Stereochemistry of rigid chelate–metal complexes. Part I. The crystal structure of dichloro-(2,9-dimethyl-1,10-phenanthroline)zinc(II)

Abstract

The crystal structure of dichloro-(2,9-dimethyl-1,10-phenanthroline)zinc(II), C₁₄H₁₂Cl₂N₂Zn, has been determined from three-dimensional equi-inclination Weissenberg X-ray diffraction data with 1082 visually estimated reflections.
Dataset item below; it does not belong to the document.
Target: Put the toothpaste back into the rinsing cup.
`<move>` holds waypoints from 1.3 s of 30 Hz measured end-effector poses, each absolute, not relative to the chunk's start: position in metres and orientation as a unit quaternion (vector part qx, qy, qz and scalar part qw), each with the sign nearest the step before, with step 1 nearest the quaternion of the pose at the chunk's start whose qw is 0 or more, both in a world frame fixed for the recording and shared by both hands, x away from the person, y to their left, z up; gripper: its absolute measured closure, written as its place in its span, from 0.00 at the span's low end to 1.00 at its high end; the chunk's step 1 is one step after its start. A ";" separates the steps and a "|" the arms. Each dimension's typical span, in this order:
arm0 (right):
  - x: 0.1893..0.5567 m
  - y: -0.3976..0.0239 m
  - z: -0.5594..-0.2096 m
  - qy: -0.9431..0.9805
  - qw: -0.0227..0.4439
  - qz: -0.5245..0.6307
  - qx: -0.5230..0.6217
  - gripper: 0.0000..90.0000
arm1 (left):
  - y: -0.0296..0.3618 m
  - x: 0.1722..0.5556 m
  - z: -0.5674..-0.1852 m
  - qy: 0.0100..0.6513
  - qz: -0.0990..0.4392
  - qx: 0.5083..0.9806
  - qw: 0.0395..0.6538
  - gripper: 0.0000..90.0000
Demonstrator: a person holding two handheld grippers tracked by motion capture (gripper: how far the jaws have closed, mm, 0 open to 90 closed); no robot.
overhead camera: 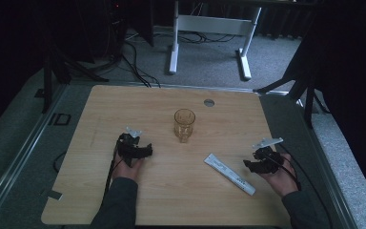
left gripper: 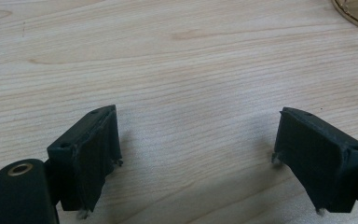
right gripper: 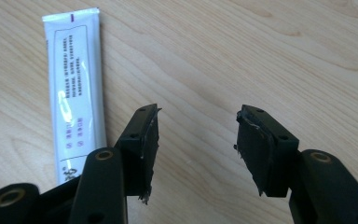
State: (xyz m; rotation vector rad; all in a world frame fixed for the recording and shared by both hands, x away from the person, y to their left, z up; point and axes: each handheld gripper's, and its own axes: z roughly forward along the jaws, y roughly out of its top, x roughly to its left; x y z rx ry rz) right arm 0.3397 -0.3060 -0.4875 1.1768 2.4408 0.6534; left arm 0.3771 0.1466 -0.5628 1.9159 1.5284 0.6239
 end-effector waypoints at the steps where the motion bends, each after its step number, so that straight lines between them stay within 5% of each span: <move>1: 0.340 -0.306 -0.487 0.863 0.173 0.229 0.415 0.54 | 0.147 0.377 -0.563 0.576 0.235 0.723 0.301 0.16; 39: 0.345 -0.279 -0.473 0.889 0.145 0.197 0.386 0.55 | 0.146 0.375 -0.563 0.578 0.236 0.721 0.301 0.16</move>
The orthorhombic unit-cell, space group P_nam, has dimensions a= 11·23(2), b= 17·68(2), and c= 7·487(9)Å, with Z= 4. The structure was refined by least squares to a conventional R of 0·091. Each molecule occupies a special position in the cell, having all its atoms in a crystallographic mirror-plane, except for the chlorine atoms which straddle this plane. The zinc atom has a distorted tetrahedral environment. The observed deviation from tetrahedral bond angles is due to the rigidity of the nitrogen atoms in the chelate ring system [Zn–N, 2·059(11), 2·074(9); Zn–Cl, 2·204(3)Å; N–Zn–N, 81·5(3)°; Cl–Zn–Cl, 120·3(1)°].